Vicary made a church steeple of his fingers. "I don't believe she's out there running around because she likes fresh air, Harry. She either made a dead drop somewhere or she met an agent."

 

"Must have been the train," Harry said.

 

"Could have been bloody anywhere," Vicary said. He thumped his arm on the side of the chair. "Dammit!"

 

"We just have to keep following her. Eventually, she'll make a mistake."

 

"I wouldn't count on that, Harry. And the longer we keep her under tight surveillance, the greater the chances are that she'll spot the tail. And if she spots the tail--"

 

"We're dead," Harry said, finishing Vicary's thought for him.

 

"That's right, Harry. We're dead."

 

Vicary tore down his church steeple to free his hands to smother a long yawn. "Did you talk to Grace?"

 

"Yeah. She ran the names every way she could think of. She came up with nothing."

 

"What about Broome?"

 

"Same thing. It's not a code name for any operation or agent." Harry looked at Vicary for a long moment. "Would you like to explain to me now why you asked Grace to run those names?"

 

Vicary looked up and met Harry's gaze. "If I did, you'd have me committed. It's nothing, just my eyes playing tricks on me." Vicary looked at his wristwatch and yawned again. "I have to brief Boothby and collect the next batch of Kettledrum material."

 

"We're moving forward then?"

 

"Unless Boothby says otherwise, we're moving forward."

 

"What are you planning for tonight?"

 

Vicary struggled to his feet and pulled on his mackintosh. "I thought some dinner and dancing at the Four Hundred Club would be a nice change of pace. I'll need someone on the inside to keep an eye on them. Why don't you ask Grace to join you? Have a nice evening at the department's expense."

 

 

 

 

 

42

 

 

BERCHTESGADEN

 

 

 

 

 

"I'd feel better if those bastards were in front of us instead of behind us," Wilhelm Canaris said morosely as the staff Mercedes sped along the white concrete autobahn toward the tiny sixteenth-century village of Berchtesgaden.

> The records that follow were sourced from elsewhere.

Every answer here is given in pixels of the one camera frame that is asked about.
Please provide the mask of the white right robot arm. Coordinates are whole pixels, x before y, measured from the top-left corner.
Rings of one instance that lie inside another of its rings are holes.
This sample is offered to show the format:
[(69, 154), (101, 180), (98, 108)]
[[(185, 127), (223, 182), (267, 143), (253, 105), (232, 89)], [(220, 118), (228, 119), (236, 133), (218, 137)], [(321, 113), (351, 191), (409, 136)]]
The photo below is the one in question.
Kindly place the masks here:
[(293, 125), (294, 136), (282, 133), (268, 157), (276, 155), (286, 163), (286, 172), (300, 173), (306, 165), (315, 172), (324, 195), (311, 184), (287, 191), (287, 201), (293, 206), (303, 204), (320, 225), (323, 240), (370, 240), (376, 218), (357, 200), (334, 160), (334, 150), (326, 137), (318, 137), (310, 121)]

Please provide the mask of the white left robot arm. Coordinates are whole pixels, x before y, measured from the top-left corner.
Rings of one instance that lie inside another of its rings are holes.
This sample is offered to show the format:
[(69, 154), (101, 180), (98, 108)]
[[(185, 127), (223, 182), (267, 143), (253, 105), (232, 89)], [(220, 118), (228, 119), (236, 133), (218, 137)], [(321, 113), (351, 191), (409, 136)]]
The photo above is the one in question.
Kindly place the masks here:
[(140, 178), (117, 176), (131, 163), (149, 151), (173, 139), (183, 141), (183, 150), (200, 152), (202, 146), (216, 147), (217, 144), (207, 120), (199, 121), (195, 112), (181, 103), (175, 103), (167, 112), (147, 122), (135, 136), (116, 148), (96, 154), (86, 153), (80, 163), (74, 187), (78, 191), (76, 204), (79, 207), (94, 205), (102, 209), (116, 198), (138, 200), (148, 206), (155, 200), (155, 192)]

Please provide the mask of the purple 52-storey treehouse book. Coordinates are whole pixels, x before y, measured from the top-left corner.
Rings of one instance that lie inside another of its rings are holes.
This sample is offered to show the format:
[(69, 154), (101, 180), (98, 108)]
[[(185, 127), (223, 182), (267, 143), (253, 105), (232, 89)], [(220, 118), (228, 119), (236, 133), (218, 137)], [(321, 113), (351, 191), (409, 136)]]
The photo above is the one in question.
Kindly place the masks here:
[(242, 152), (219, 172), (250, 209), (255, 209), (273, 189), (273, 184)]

Vogel turned and glanced through the rear window. Behind them, in a second staff car, were Reichsfuhrer Heinrich Himmler and Brigadefuhrer Walter Schellenberg.

 

Vogel turned away and looked out his own window. Snow drifted gently over the picturesque village. In his foul mood he thought it made the place look like a cheap postcard: Come to beautiful Berchtesgaden! Home of the Fuhrer! He was annoyed at being dragged so far from Tirpitz Ufer at such a critical time. He thought, Why can't he stay in Berlin like the rest of us? He's either buried in his Wolfschanze in Rastenburg or atop his Adlersnest in Bavaria.

 

Vogel had decided to make something good out of the trip; he planned to have dinner and spend the night with Gertrude and the girls. They were staying with Trude's mother in a village a two-hour drive from Berchtesgaden. God, how long had it been? One day at Christmas; two days in October before that. She had promised him a dinner of pork roast, potatoes, and cabbage and, in that playful voice of hers, promised to do wonderful things to his body in front of the fire when the children and her parents had gone off to bed. Trude always liked to make love that way, somewhere insecure where they might be caught. Something about it always made it more exciting for her, the way it had been twenty years ago when he was a student at Leipzig. For Vogel the excitement had gone out of it long ago. She had done it--done it intentionally--as punishment for sending her to England.